*** EXERCISE INPUT Section Begins ***

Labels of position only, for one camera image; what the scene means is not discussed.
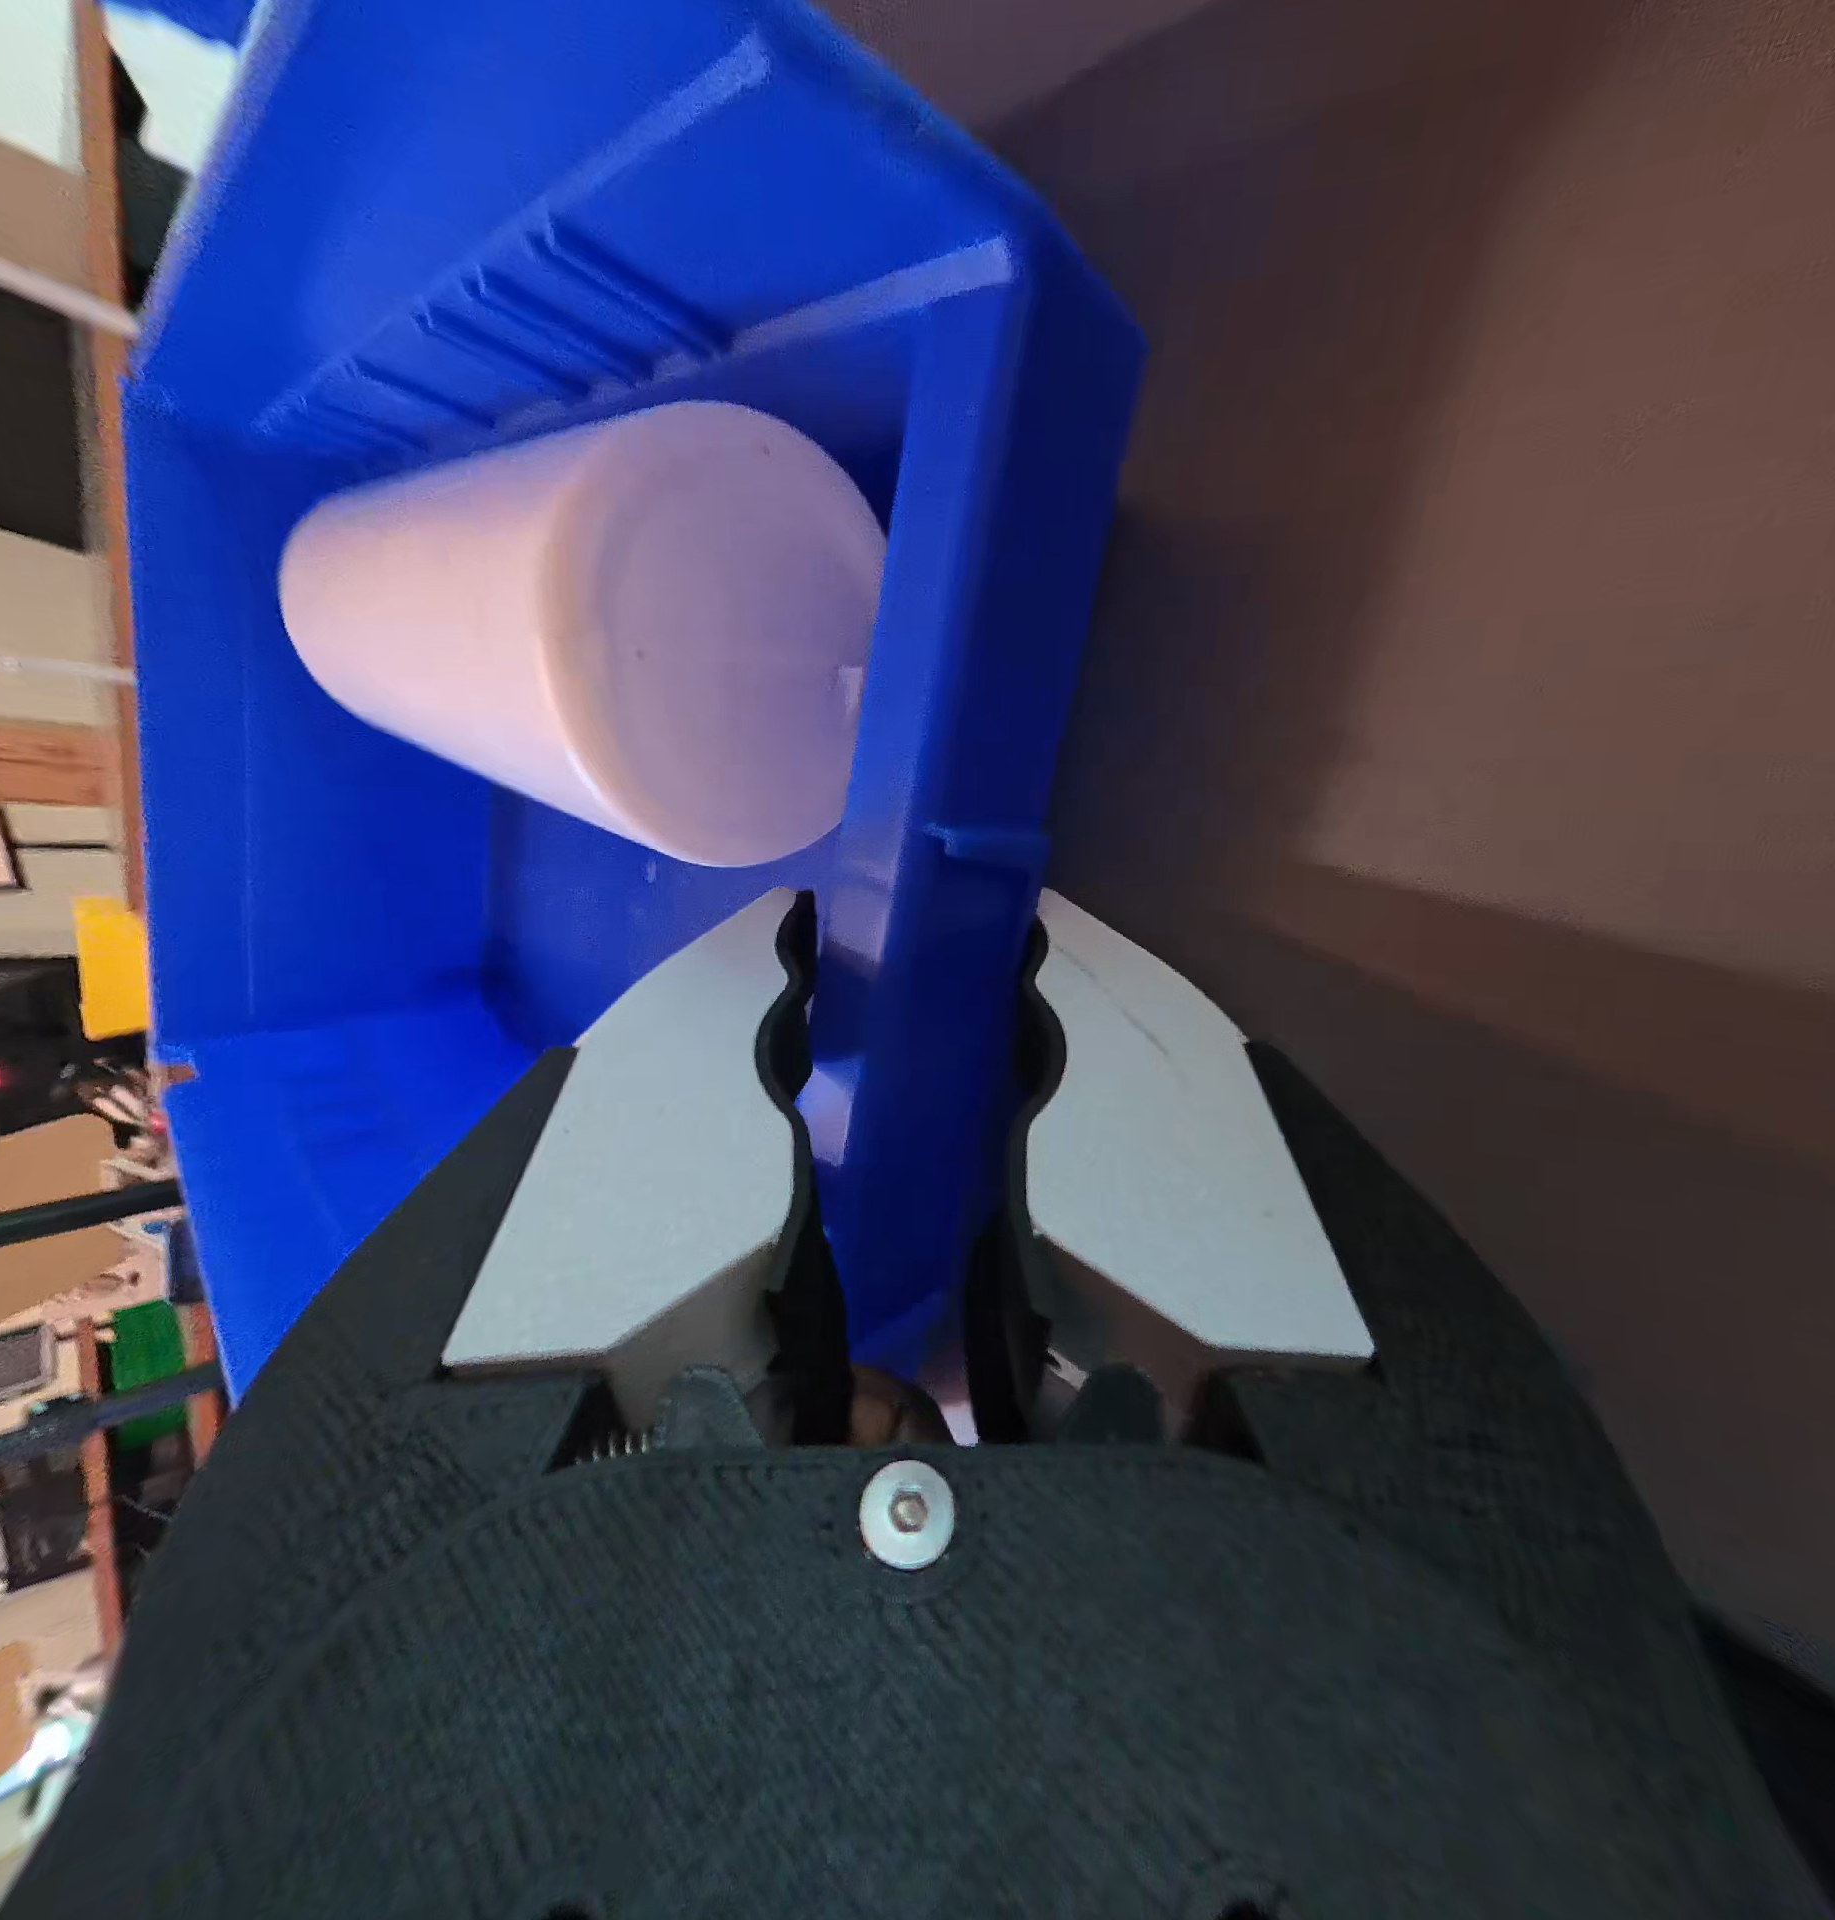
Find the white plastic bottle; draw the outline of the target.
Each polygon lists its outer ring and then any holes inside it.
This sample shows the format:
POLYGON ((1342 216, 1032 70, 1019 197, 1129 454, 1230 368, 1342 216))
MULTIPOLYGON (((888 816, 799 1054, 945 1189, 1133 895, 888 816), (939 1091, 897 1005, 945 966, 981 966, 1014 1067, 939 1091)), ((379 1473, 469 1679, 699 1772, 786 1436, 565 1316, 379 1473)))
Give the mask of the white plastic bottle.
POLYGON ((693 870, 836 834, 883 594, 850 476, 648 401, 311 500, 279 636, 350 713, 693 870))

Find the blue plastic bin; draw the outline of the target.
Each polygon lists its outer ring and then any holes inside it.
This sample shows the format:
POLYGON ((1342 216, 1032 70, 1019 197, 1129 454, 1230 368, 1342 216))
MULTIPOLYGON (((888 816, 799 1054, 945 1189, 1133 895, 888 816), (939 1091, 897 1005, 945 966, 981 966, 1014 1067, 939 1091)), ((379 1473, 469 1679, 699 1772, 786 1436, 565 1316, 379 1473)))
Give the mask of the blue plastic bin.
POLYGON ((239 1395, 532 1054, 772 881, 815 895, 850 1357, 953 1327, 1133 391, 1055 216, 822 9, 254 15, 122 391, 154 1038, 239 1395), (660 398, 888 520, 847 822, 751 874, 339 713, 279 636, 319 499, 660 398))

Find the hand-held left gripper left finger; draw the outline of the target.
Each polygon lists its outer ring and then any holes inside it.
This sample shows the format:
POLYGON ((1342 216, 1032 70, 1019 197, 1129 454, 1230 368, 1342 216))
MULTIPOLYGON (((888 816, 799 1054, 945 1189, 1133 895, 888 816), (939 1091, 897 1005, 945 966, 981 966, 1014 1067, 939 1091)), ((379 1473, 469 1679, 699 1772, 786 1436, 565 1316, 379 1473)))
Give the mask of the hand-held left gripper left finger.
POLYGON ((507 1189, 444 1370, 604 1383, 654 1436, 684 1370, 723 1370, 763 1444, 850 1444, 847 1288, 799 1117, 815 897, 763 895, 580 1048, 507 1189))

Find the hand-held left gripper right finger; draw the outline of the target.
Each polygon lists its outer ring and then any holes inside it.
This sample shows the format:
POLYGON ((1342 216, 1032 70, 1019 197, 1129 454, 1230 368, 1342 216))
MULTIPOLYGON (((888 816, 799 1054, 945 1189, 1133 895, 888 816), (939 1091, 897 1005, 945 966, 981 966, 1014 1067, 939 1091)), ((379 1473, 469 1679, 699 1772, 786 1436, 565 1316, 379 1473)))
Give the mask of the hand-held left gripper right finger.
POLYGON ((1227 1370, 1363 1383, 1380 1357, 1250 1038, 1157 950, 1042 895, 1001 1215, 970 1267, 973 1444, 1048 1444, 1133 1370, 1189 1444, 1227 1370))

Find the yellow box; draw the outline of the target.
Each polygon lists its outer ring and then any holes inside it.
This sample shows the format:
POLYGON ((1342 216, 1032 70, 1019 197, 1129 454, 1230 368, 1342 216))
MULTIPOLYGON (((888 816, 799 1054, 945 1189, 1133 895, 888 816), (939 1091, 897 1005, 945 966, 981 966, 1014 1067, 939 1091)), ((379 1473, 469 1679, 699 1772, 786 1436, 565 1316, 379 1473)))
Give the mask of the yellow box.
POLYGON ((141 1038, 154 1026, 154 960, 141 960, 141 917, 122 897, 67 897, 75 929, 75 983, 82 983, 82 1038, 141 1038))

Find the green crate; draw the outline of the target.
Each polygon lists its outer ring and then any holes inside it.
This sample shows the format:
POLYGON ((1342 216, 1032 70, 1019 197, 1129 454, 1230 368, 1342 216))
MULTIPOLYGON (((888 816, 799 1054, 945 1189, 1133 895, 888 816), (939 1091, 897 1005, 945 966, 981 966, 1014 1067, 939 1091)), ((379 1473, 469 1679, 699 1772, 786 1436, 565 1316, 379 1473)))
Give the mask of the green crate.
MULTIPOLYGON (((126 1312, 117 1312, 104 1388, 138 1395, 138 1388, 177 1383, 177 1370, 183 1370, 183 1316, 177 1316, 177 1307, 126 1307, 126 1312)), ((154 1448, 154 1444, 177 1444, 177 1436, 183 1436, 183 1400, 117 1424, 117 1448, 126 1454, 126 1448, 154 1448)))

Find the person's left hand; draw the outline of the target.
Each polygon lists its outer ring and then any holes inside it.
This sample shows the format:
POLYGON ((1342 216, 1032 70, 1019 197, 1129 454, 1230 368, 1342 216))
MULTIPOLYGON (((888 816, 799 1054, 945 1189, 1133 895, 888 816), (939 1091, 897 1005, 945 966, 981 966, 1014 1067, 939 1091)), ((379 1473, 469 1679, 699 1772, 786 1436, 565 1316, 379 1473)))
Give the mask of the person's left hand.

*** EXERCISE INPUT Section Ends ***

WHAT IS EXPECTED
A complete answer lists each line of the data that holds the word "draw".

EXERCISE OUTPUT
Find the white plastic bottle; draw the outline of the target.
Find the blue plastic bin; draw the outline of the target.
Find the hand-held left gripper left finger; draw the outline of the target.
Find the hand-held left gripper right finger; draw the outline of the target.
Find the yellow box; draw the outline of the target.
Find the green crate; draw the outline of the target.
Find the person's left hand; draw the outline of the target.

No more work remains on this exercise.